■ Assignment: When the line with "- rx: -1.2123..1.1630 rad" turns up below, begin repeating exactly, and carry on through the line with "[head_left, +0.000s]"; no pictures go into the copy.

[Dataset section]

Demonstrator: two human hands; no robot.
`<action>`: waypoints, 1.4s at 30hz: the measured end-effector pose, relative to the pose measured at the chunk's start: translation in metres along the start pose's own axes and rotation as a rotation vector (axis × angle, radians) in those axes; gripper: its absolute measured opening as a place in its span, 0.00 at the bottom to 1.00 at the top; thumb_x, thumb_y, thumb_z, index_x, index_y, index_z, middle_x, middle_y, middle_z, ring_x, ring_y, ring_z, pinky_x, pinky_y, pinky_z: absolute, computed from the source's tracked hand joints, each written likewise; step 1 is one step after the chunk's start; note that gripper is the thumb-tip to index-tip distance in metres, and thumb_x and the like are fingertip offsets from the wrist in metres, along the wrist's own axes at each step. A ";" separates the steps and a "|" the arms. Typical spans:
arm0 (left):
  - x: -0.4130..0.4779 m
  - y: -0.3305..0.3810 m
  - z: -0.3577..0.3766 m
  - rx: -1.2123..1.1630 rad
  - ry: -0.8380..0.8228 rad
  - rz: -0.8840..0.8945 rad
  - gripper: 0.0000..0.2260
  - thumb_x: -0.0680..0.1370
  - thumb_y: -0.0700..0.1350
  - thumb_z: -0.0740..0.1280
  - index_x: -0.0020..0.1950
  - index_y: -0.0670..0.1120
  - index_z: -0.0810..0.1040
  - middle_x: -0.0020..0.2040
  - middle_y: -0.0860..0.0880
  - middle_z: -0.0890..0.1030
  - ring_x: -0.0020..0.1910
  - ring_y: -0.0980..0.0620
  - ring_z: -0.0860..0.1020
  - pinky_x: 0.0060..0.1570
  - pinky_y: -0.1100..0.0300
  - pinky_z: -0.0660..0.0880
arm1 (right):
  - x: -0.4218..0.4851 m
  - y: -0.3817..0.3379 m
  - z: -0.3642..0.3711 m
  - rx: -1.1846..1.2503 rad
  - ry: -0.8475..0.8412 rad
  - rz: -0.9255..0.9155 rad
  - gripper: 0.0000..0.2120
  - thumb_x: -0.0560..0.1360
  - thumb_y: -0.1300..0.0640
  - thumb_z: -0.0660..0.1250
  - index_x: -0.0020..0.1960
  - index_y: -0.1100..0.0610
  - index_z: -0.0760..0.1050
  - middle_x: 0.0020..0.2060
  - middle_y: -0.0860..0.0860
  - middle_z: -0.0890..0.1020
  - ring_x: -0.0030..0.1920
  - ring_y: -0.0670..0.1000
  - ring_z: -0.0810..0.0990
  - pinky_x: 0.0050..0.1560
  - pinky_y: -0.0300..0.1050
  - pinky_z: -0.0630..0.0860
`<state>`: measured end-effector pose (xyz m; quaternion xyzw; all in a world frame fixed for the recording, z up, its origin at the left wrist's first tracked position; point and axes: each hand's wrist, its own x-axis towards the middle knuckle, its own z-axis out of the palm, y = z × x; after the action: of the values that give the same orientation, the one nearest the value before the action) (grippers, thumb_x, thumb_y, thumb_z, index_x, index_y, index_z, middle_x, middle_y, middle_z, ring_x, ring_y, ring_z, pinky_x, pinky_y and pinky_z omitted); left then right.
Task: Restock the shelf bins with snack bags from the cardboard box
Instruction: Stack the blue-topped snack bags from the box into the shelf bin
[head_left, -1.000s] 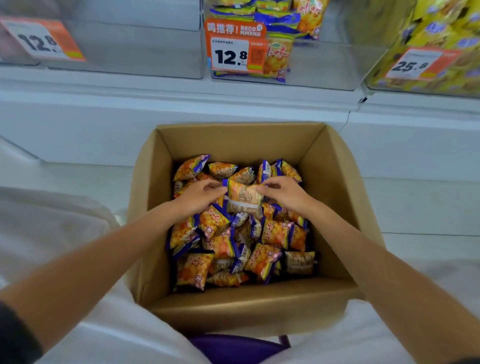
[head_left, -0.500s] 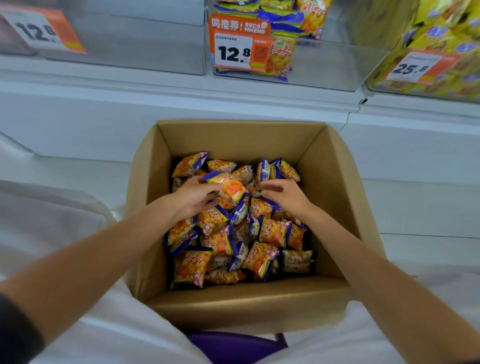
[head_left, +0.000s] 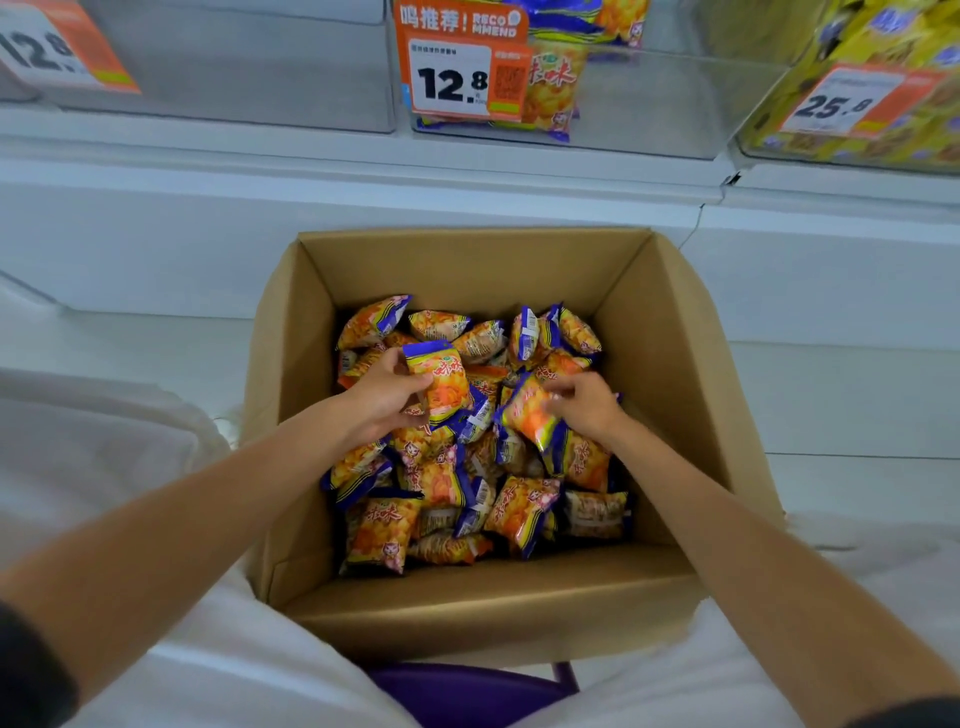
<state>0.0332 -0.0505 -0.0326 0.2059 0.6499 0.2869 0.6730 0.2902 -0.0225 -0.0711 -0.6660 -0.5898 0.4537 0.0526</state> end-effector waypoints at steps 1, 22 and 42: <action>0.000 0.001 0.000 -0.005 0.009 0.009 0.20 0.80 0.38 0.65 0.71 0.50 0.66 0.65 0.44 0.76 0.59 0.45 0.78 0.44 0.48 0.79 | -0.003 -0.012 -0.010 0.140 0.043 -0.013 0.19 0.77 0.62 0.69 0.67 0.59 0.75 0.66 0.53 0.76 0.63 0.49 0.74 0.62 0.43 0.72; -0.038 0.086 0.049 0.196 -0.098 0.459 0.29 0.73 0.52 0.74 0.68 0.49 0.66 0.58 0.51 0.80 0.53 0.53 0.82 0.51 0.56 0.79 | -0.038 -0.123 -0.063 0.613 -0.289 -0.290 0.37 0.68 0.64 0.75 0.73 0.54 0.65 0.62 0.55 0.80 0.61 0.54 0.80 0.63 0.53 0.75; -0.026 0.344 0.139 0.721 -0.052 0.927 0.33 0.73 0.58 0.72 0.72 0.47 0.65 0.66 0.52 0.74 0.61 0.51 0.75 0.62 0.50 0.75 | 0.035 -0.220 -0.273 0.615 0.128 -0.470 0.24 0.67 0.64 0.77 0.60 0.53 0.73 0.54 0.52 0.83 0.53 0.52 0.83 0.51 0.43 0.78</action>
<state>0.1309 0.2036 0.2206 0.6914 0.5320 0.3071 0.3804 0.3064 0.1998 0.2022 -0.4927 -0.5582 0.5424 0.3891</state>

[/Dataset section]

■ Problem solution:
  - rx: -1.2123..1.1630 rad
  - ry: -0.8380..0.8228 rad
  - rz: -0.8840..0.8945 rad
  - gripper: 0.0000..0.2260
  - thumb_x: -0.0680..0.1370
  - thumb_y: -0.0700..0.1350
  - thumb_z: -0.0740..0.1280
  - index_x: -0.0020..0.1950
  - index_y: -0.0670..0.1120
  - index_z: -0.0810..0.1040
  - middle_x: -0.0020..0.2040
  - middle_y: -0.0860..0.0880
  - middle_z: -0.0890..0.1030
  - ring_x: -0.0020..0.1910
  - ring_y: -0.0980..0.0620
  - ring_z: -0.0860..0.1020
  - pinky_x: 0.0060..0.1570
  - pinky_y: -0.1100..0.0300
  - pinky_z: -0.0660..0.0880
arm1 (right):
  - x: -0.4218..0.4851 m
  - y: -0.3817..0.3379 m
  - z: -0.3642..0.3711 m
  - rx: -1.1846..1.2503 rad
  - ry: -0.8475..0.8412 rad
  - rz: -0.9255..0.9155 rad
  - gripper: 0.0000..0.2120
  - thumb_x: -0.0560..0.1360
  - thumb_y: -0.1300..0.0640
  - thumb_z: -0.0660..0.1250
  - index_x: -0.0020..0.1960
  - index_y: -0.1100..0.0610
  - index_z: -0.0760..0.1050
  - middle_x: 0.0020..0.2060
  - middle_y: -0.0860..0.0860
  - middle_z: -0.0890..0.1020
  - ring_x: -0.0030..0.1920
  - ring_y: -0.0670..0.1000
  - ring_z: -0.0810..0.0990
  - pinky_x: 0.0050..0.1560
  - pinky_y: -0.0300..0.1050
  - pinky_z: -0.0630..0.0860
`<state>`: measured end-effector pose (xyz m; quaternion xyzw; all in a world frame fixed for the recording, z up, its origin at the left wrist's first tracked position; point and axes: each hand's wrist, its own x-axis towards the middle knuckle, its own z-axis out of the palm, y = z × x; after the action: of the values that give the same orientation, the one nearest the value before the action) (grippers, thumb_x, thumb_y, thumb_z, index_x, index_y, index_z, middle_x, middle_y, middle_z, ring_x, ring_y, ring_z, pinky_x, pinky_y and pinky_z omitted); left then right.
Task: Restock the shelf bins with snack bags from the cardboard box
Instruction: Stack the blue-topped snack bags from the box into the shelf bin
[head_left, -1.000s] 
[head_left, -0.500s] 
[head_left, +0.000s] 

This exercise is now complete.